WHAT IS BEING ASKED -
Return only that part of the material below which starts with the line containing "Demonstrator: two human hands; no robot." and goes on through the line containing "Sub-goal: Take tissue", restated exactly.

------

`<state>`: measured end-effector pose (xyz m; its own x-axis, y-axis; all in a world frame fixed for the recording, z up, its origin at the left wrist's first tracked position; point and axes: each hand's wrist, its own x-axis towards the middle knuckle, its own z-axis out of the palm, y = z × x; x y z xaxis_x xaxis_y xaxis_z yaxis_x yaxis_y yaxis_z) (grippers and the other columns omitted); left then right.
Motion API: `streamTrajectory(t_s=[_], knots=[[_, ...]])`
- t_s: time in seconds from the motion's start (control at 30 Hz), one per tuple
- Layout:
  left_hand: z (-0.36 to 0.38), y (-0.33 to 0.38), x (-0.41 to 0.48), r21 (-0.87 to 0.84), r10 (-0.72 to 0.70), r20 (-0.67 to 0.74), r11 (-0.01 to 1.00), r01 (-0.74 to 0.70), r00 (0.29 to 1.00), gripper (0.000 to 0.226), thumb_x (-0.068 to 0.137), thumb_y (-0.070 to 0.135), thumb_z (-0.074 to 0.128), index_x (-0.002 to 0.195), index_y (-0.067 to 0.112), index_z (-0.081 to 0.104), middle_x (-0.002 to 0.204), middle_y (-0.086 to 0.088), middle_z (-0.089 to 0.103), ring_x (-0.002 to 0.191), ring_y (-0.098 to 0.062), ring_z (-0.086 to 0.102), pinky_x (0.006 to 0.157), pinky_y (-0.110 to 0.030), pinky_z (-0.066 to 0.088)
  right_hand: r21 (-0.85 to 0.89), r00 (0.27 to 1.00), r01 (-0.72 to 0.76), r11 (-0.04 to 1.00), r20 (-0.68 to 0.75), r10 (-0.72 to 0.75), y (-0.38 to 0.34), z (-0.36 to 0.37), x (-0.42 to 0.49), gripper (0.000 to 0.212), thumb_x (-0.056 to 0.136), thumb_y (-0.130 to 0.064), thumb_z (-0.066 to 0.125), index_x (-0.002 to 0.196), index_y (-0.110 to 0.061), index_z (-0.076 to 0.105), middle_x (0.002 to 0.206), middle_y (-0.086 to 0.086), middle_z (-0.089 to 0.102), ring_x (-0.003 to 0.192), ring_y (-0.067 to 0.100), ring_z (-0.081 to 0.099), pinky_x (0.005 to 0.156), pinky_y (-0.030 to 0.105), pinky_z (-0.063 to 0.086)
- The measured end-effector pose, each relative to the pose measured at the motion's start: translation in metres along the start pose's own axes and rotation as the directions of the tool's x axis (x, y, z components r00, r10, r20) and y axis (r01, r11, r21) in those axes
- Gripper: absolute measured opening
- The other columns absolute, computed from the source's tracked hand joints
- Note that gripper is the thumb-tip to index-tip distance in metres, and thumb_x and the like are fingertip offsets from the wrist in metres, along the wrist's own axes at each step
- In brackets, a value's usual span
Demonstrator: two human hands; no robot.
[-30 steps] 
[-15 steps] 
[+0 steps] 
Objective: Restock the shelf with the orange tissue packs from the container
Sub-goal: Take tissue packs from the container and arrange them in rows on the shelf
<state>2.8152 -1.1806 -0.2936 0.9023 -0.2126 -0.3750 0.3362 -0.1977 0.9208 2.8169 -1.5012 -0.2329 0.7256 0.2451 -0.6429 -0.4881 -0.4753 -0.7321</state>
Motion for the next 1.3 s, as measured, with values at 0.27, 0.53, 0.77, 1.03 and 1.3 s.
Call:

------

WORKED SOLUTION -
Demonstrator: two human hands; no robot.
[-30 steps] 
[-15 steps] 
[+0 steps] 
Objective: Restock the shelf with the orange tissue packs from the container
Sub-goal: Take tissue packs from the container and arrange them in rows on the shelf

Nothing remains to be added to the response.